“This test (GeneSight) saves money.”
I’m Dr. Allan Anderson. I’m a board certified geriatric psychiatrist. I practice predominantly in treating patients who are older so I do practice the trade of geriatric psychiatry. What is really revolutionary in the field of managing anxiety and depression is the availability of a test like GeneSight, a pharmacogenomic test that tells us if for this patient, this particular medicine may be the best choice.

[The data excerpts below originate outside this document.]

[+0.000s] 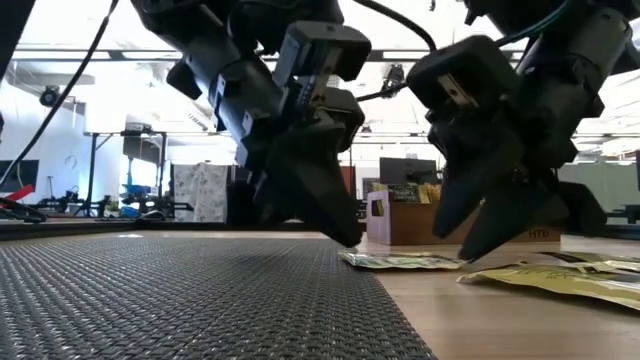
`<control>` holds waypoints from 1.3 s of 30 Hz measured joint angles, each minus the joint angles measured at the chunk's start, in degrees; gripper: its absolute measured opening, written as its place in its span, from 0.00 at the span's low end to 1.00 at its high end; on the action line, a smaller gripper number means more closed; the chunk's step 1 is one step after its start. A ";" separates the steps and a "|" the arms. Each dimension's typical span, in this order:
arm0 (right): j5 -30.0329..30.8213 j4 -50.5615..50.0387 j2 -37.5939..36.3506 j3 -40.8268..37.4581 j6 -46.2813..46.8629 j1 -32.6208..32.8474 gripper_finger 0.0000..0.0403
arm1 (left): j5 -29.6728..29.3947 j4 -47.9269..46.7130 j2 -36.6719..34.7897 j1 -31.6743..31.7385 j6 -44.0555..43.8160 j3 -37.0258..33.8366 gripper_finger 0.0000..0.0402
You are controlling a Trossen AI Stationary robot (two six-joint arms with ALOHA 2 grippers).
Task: Pick & Place Tea
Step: Put the yellow tea bag into the middle section of the wooden organizer
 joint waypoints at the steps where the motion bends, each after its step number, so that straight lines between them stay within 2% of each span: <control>1: -0.20 0.43 0.00 -0.01 0.09 0.00 0.37 | -0.64 -0.18 0.24 0.15 0.01 -0.01 0.00; 8: -0.52 1.83 0.15 0.00 0.28 -0.13 0.46 | -1.23 1.36 2.43 0.42 0.62 0.06 0.00; 14: -1.43 2.04 2.67 1.49 0.44 -0.15 0.45 | -0.68 5.95 4.80 0.40 -1.45 0.18 0.00; 21: -1.35 1.88 2.73 1.81 -0.54 -0.35 0.41 | -0.63 6.02 4.92 0.36 -1.22 0.14 0.00; 28: -1.73 -3.26 1.10 1.86 -2.09 -0.28 0.32 | 0.49 5.71 4.90 0.23 -0.07 0.12 0.00; 39: -1.66 -3.89 1.21 1.70 -5.64 -0.62 0.05 | 0.20 6.42 4.92 0.18 -0.17 0.01 0.00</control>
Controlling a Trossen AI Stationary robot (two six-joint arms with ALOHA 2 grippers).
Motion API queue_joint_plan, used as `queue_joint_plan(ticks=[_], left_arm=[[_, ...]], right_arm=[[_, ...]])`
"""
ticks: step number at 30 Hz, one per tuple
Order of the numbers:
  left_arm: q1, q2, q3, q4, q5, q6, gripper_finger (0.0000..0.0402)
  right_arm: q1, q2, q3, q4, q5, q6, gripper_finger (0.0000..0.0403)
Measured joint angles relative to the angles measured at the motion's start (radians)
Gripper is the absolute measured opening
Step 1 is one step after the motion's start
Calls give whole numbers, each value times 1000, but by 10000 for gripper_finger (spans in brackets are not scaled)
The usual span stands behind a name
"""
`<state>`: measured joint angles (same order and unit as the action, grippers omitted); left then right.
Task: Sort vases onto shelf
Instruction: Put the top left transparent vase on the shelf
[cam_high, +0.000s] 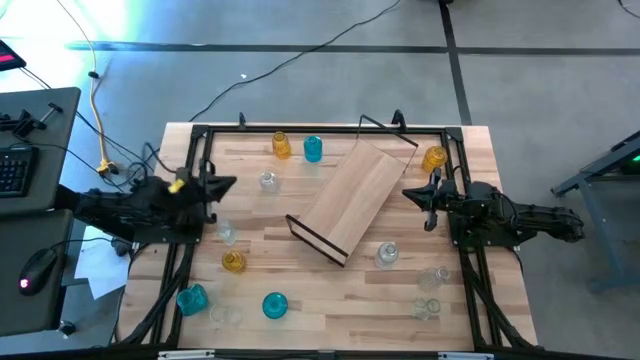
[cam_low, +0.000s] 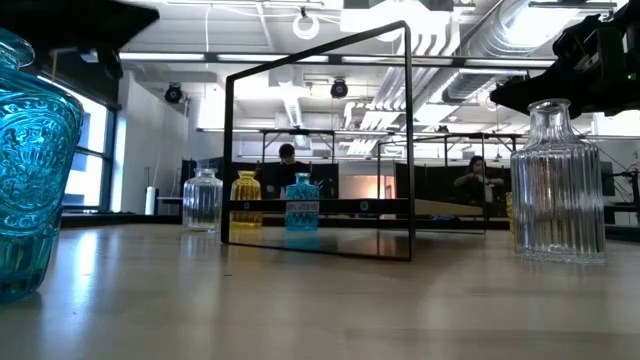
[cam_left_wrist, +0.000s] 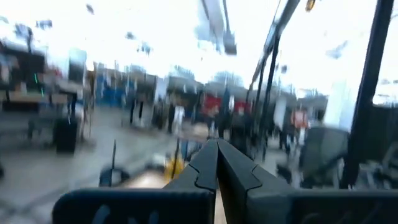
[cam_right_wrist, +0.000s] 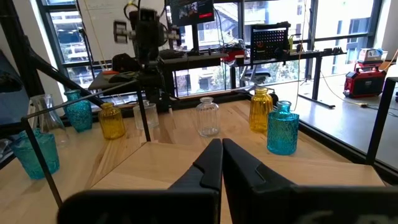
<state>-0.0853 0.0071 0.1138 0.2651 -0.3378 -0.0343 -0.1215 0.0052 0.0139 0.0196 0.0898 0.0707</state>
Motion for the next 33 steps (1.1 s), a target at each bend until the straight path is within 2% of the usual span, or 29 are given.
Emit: queue_joint_plan(ticks=[4,8,15,19,27,30,33], left_arm=[[0,36,77,0,-94,95,1],[0,140,187,-8,-174,186,1],[0,444,439,-160,-382,286,1],[4,607,563,-140,-481,397,1],[85,871,771,-132,-484,764,1],[134,962,828,-127,-484,769,1],[191,1043,878,-125,-485,677,1]], right_arm=[[0,0,0,-1,0,0,0],[0,0,0,-1,0,0,0],[0,0,0,-1,0,0,0],[0,0,0,-2,0,0,0],[0,0,0,-2,0,0,0],[0,0,0,-2,0,0,0],[0,0,0,-2,0,0,0]])
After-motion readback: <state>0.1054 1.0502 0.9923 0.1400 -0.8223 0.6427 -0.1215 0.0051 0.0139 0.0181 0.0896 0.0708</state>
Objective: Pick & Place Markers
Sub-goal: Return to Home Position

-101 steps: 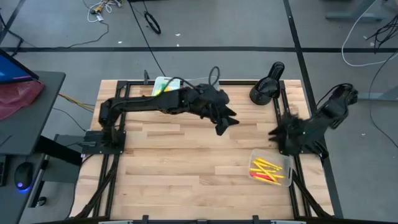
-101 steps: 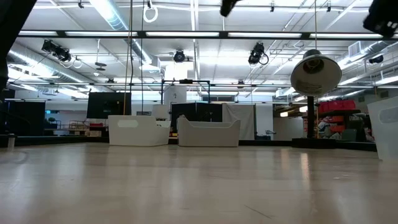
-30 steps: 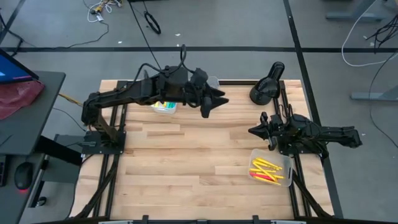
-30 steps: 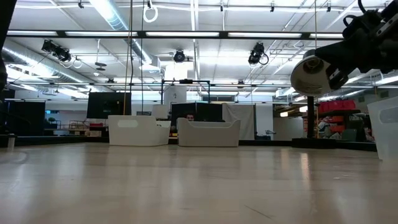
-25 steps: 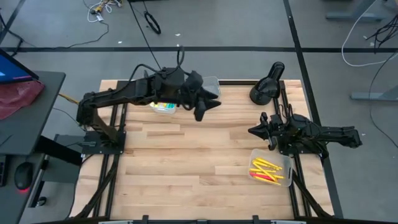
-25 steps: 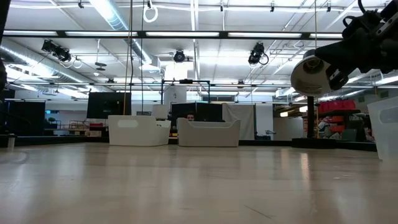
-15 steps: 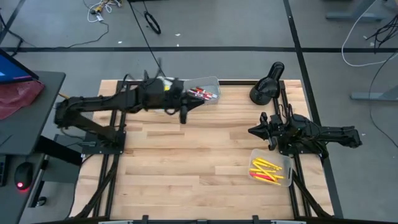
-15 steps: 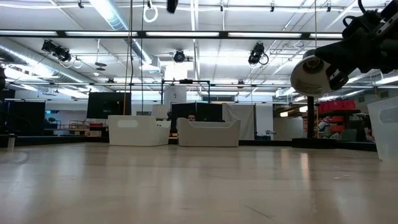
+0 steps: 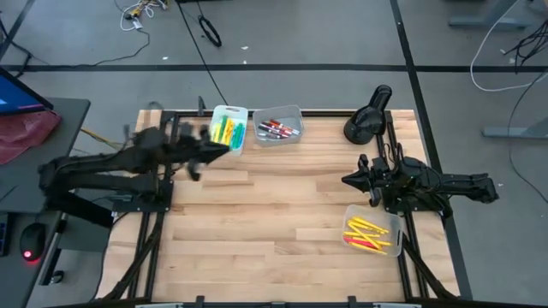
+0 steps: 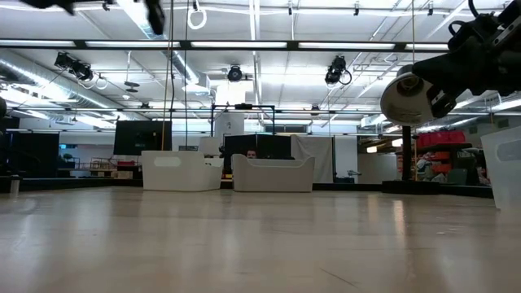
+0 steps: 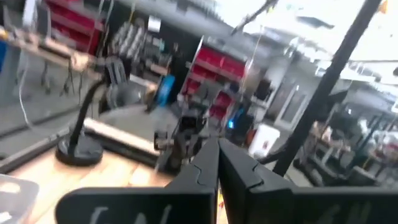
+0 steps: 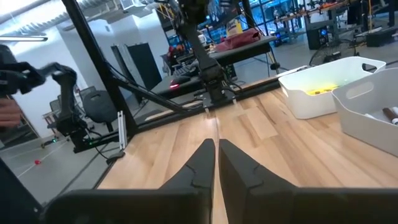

Depression is common in geriatrics. You have two kinds of depression. We often see depression from people who have had lifelong depression, and so they’re experiencing recurrence for another episode of the depression. And then you have patients who have depression to come on in older age. Comorbidity is a tremendous issue in dealing with geriatric patients. Many of the patients who come to see me for treatment of depression, for example, are on multiple other medicines. Cardiac medicines, medicines for pulmonary disease, medicines for pain. Chronic osteoarthritis is a very common presentation with many of my patients. It’s uncommon for me to have any geriatric patient to come in not on any medication. And so this does complicate things a bit because you now have to think of medication and drug interactions. And this is where pharmacogenomic testing and my use of the GeneSight test has also been quite helpful, because there are drug-drug interactions that we need to be aware of. But as important, it’s essential for us to know if we’re putting someone on a medicine that may have some drug-drug interaction, that we know how that medicine is going to be handled by this individual patient. And I’ve had patients in my practice where when you treat things like depression and anxiety they may need fewer medicines for things like hypertension. They may do better in terms of other medical conditions like pulmonary conditions. And clearly there’s a link with people having depression and having more medical related visits, for example, to the ERs, to their doctors’ offices. And so by effectively treating depression, while we’re not going to treat hypertension totally we may help patients get off or get on reduced doses of some of the medicines they’re on, and I think that’s probably most prominent in patients with chronic pain.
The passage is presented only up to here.